Another possibly incorrect assumption is that each side develops independently. Because sides usually develop simultaneously on the same organism, there are opportunities for interactions during development ( Graham et al., 1993 ; Klingenberg & Nijhout, 1998). The most plausible kind of interaction would be competition for resources during development ( Klingenberg & Nijhout, 1998). This would tend to cause antisymmetry and lower CVFA ( Van Dongen, 1998a) and so cannot help to explain the high values that raise questions under the present model. The finding that some distributions of FA are consistent with condition-dependent antisymmetry ( Rowe et al., 1997 ) may indicate that models of this type should be taken seriously.

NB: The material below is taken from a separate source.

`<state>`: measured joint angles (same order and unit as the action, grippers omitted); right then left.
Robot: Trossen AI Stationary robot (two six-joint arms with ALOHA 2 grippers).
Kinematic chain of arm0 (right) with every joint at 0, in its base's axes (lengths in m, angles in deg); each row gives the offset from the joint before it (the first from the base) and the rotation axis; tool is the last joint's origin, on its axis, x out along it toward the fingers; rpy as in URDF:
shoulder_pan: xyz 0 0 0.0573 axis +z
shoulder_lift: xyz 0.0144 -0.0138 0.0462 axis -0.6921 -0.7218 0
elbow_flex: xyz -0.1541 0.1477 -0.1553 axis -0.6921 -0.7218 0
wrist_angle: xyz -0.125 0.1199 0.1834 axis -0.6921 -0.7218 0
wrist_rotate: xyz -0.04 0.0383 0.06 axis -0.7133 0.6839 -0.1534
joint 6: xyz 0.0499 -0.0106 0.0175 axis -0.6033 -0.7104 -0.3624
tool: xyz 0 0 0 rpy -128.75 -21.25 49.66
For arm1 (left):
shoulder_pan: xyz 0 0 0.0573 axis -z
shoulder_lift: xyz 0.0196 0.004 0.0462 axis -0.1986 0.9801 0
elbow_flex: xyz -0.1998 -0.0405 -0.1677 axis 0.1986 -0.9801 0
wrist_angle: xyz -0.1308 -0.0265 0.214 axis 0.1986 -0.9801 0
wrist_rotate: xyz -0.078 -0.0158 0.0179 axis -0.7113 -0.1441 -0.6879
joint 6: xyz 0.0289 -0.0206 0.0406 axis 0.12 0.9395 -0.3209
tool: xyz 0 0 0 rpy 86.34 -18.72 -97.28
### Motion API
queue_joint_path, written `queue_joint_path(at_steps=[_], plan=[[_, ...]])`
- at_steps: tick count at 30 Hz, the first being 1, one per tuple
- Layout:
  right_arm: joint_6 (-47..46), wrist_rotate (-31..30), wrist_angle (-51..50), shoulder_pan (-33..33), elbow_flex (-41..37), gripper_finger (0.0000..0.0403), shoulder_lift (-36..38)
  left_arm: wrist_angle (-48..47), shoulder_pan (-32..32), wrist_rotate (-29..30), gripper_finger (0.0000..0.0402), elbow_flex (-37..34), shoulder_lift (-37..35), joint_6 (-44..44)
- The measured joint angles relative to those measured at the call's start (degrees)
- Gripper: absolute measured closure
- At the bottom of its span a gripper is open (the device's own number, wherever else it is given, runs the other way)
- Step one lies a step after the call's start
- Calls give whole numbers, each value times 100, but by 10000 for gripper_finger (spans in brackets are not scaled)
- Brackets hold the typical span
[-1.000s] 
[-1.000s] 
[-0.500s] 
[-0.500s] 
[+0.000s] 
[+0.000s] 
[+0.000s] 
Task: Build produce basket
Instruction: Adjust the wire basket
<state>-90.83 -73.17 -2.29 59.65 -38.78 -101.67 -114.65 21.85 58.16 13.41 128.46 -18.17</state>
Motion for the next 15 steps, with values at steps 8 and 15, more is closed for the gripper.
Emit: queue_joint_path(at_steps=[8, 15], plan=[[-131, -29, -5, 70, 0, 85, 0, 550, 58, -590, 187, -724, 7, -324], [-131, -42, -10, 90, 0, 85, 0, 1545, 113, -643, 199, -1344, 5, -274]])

In addition to these assumptions common to the standard models of asymmetry, I also had to make an assumption about the actual distribution of developmental stabilities. I chose the gamma distribution, but other distributions, such as the log-normal, may be worth considering. My principal conclusion, that the usefulness of FA as an indicator of individual developmental stability is poor unless the variance of developmental stability is extremely large, does not depend on the choice of distribution. Previous numerical or simulation studies using mixtures of two developmental stabilities ( Houle, 1997), three developmental stabilities ( van Dongen, 1998b), and normal, half-normal and uniform distributions of developmental stabilities ( Gangestad & Thornhill, 1999) yield similar conclusions.
In summary, this elaboration of a basic model in asymmetry studies is consistent with many of the largest experimental studies in suggesting that the proportion of the within-population variation in fluctuating asymmetry that can be explained by variation in developmental stability is small ( Gangestad & Thornhill, 1999). If the variation in developmental stability is typical of that found for other sorts of traits, then the value of FA as an indicator of developmental stability is low. On the other hand, a number of smaller studies report distributions of FA that imply enormous variation in developmental stabilities ( Whitlock, 1996; Van Dongen, 1998a; Lens & van Dongen, 1999; Lens et al., 1999 ). In these cases, we need either to explain how the variance in developmental stability can be so high or to modify this standard model of the relationship between developmental stability and fluctuating asymmetry.
I thank L. Rowe, R. Palmer, M. Whitlock, G. Bell, S. W. Gangestad, and anonymous reviewers for comments on the manuscript, and for helpful discussions. A. Thistle helped to edit the manuscript. This work was supported by the Natural Sciences and Engineering Research Council of Canada.